Monday, April 11, 2005
GM Speaks Out, Says Little
First, they're under the perception that SUV sales aren't sinking because of gas prices:
During a conference call with auto analysts and journalists April 1, Ballew criticized them for also linking rising gasoline prices to falling SUV sales.
"That's poor analysis and poor journalism," Ballew snapped.
As he has repeatedly in recent months, Ballew insisted that sales of big SUVs, such as the Chevrolet Suburban, are sliding because GM's vehicles are nearing the end of their life cycle.
Ford's SUV sales are off, Ballew said, because shoppers aren't impressed with Ford's offerings, which received minor styling changes several years ago. Together, GM and Ford control about 60 percent of the SUV market.
Furthermore, Ballew and some analysts say that many SUV owners are trading in their rigs for full-size pickups, which drink just as much gasoline as big SUVs.
GM sold more pickups in March than in any month since 1978, Ballew said. Some analysts say the big four-door pickup has replaced the SUV as the "cool" vehicle to own.Ford's SUVs have received more than "minor changes" over the past "several years"; the Escape just received a refresh, and the Explorer and Expedition have both received major revamps in the past three years. Nope, I don't think that's the reason for Ford's sinking SUV sales.
I also find it interesting that Ballew points out the popularity of four-door pickups. A large number of those are sold as "heavy-duty light trucks", i.e. 3/4- or 1-tons, and a significant number of those are sold with fuel-efficient - and highly profitable - diesel engines (the "take" rate on diesels varies from 30% on GMs to 70% on Dodges according to the numbers I saw a couple of years ago). Those same engines aren't available in most SUVs (the Ford Excursion being the exception), despite the fact that GM offers the Suburban as a 3/4-ton. Offer the diesel, and I bet that GM's SUV sales will improve. And why are all those diesel pickups being sold right now? Fuel economy is a huge factor in that decision.
Next, Lutz took on some questions from a Morgan Stanley analyist; what's interesting is not necessarily his responses (the questions centered around the important of options and features and could have probably been answered "correctly" by any junior high student who reads auto mags in study hall), but rather an interesting bit of sales statistical data:
The Prius outsold, in no particular order, the big Chevy Suburban sport utility vehicle, the Ford Expedition large SUV, and Toyota's own big Sequoia SUV, whose sales fell 12.5% last month. All those vehicles easily outsold the Prius a year ago. Domestic large SUVs, as a group, were stacked up on dealer lots at the end of March, with 120 days' supply, according to Autodata Corp.
The Prius also outsold other hybrid cars, but lower-volume rivals did well relative to their previous sales. Honda says it sold 2,896 of its hybrid Honda Civics, the third-best month ever for that model, while consumers bought 1,862 hybrid Honda Accords -- the best month yet for that model. Ford said its hybrid SUV, the Ford Escape, had its best month yet with sales of 1,569 vehicles.
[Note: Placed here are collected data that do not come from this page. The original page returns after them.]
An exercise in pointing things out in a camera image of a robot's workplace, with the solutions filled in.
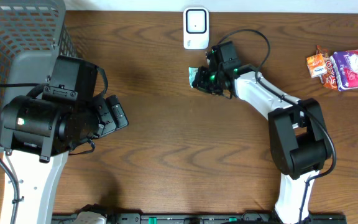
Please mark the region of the teal snack packet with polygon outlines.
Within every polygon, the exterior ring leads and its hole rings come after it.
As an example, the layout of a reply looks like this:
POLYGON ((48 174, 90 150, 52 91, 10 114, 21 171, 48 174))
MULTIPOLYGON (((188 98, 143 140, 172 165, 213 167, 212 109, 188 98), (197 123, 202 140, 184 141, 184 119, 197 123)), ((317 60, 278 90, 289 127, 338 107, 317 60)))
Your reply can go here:
POLYGON ((188 73, 189 73, 189 84, 191 86, 191 88, 193 88, 193 82, 196 78, 196 74, 198 72, 198 68, 195 67, 189 67, 188 68, 188 73))

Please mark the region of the small orange box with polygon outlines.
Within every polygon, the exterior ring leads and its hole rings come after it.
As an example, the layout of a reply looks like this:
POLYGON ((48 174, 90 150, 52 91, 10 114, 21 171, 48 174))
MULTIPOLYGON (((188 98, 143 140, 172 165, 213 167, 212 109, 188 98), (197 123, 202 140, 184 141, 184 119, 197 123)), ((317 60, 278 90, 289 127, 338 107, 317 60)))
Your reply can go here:
POLYGON ((326 63, 322 54, 316 54, 306 59, 310 77, 316 78, 327 73, 326 63))

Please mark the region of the orange chocolate bar wrapper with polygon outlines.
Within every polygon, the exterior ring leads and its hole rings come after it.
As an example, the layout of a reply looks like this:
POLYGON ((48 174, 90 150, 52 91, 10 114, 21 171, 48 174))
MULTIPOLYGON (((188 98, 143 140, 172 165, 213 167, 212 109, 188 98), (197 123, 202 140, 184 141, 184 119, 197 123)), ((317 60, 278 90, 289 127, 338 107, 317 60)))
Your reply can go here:
POLYGON ((323 56, 327 72, 324 75, 321 75, 319 79, 325 88, 332 90, 338 90, 335 71, 333 64, 331 62, 329 52, 327 49, 322 48, 320 45, 316 46, 316 53, 323 56))

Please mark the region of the red purple rice packet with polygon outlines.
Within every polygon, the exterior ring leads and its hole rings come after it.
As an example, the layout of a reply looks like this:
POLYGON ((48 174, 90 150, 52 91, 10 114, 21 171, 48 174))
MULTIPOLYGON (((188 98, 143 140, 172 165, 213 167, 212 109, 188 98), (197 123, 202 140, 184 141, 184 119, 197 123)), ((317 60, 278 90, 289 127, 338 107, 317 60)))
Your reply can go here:
POLYGON ((338 90, 358 89, 358 49, 335 52, 330 60, 338 90))

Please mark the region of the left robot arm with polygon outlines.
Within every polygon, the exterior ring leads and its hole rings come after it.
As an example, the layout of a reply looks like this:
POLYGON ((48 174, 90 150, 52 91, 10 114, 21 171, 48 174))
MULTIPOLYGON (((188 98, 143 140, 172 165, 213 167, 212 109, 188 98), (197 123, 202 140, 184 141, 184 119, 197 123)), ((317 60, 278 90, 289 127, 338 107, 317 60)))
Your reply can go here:
POLYGON ((16 223, 50 223, 62 170, 75 148, 129 124, 113 95, 84 100, 17 96, 1 115, 0 145, 14 184, 16 223))

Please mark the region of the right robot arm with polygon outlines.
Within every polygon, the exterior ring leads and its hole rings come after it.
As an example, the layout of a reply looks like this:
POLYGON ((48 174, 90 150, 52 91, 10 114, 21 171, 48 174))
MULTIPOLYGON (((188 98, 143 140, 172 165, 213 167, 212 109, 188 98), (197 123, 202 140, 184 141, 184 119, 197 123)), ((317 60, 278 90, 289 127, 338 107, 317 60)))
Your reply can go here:
POLYGON ((192 88, 219 96, 229 91, 268 121, 270 152, 281 173, 272 220, 316 223, 308 210, 313 184, 330 174, 337 162, 319 103, 284 93, 251 64, 227 70, 220 65, 191 67, 188 73, 192 88))

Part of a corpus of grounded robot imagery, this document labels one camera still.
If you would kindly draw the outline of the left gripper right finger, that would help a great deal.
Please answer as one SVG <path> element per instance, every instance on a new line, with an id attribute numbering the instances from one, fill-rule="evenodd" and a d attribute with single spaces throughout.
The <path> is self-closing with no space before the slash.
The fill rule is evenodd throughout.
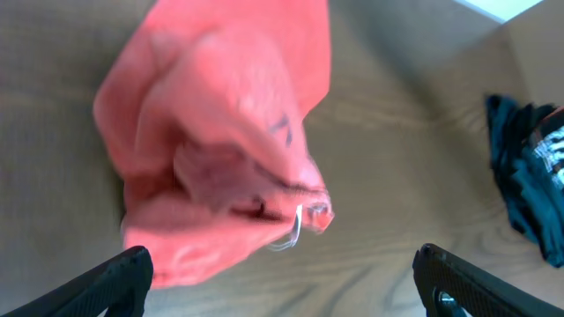
<path id="1" fill-rule="evenodd" d="M 428 317 L 563 317 L 563 310 L 434 245 L 412 262 L 413 278 Z"/>

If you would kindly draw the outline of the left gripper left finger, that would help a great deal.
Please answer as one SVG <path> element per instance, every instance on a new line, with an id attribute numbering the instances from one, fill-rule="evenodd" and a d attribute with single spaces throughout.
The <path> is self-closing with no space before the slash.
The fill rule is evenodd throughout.
<path id="1" fill-rule="evenodd" d="M 149 251 L 132 247 L 3 317 L 142 317 L 152 277 Z"/>

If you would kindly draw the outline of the red t-shirt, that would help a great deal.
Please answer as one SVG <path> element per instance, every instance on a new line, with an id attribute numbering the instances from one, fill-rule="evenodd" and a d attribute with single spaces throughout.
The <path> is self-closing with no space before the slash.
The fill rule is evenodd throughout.
<path id="1" fill-rule="evenodd" d="M 330 88 L 320 0 L 159 0 L 93 114 L 156 289 L 202 283 L 334 213 L 303 122 Z"/>

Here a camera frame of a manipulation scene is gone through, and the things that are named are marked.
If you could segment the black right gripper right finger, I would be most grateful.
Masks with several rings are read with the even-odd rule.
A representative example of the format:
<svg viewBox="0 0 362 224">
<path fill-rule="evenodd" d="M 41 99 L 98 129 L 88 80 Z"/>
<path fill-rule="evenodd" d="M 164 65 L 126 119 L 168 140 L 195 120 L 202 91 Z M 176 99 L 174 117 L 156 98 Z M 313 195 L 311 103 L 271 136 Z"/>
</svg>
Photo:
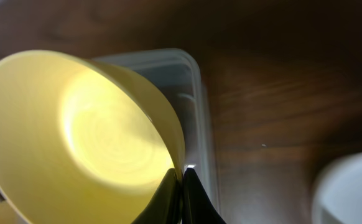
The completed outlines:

Taken together, sales of these hybrid vehicles totaled 16,563 vehicles in March -- more than Ford's Lincoln brand or Nissan's Infiniti brand.
Holy crap. That really puts things in perspective, eh? Imagine what a division full of hybrids models could accomplish in the marketplace right now. Toyota obviously imagined that some years ago, judging by the rate at which they're introducing new product (and given typical development times, they rolled the dice and kicked off these new hybrids well before the Prius became a success).
Also note that Toyota's Sequoia isn't performing well in the marketplace. GM's probably got a dumb-sounding excuse for that as well.
Anyways, the point of all this? I think that the louder GM gets, the more clueless they sound. For their sake, they'd better hope I'm wrong and they're right, or else dropping everything to launch the GMT-900s is going to look quite foolish in another year or two.
I forgot to comment on this statement by Lutz during the Morgan Stanley telecon:
A: Almost sine qua non in Europe and almost irrelevant in the United States for passenger cars.
I personally disagree - I think a lot of those diesel truck owners would also like a diesel Cobalt, Five Fusion, or 300C parked in the driveway.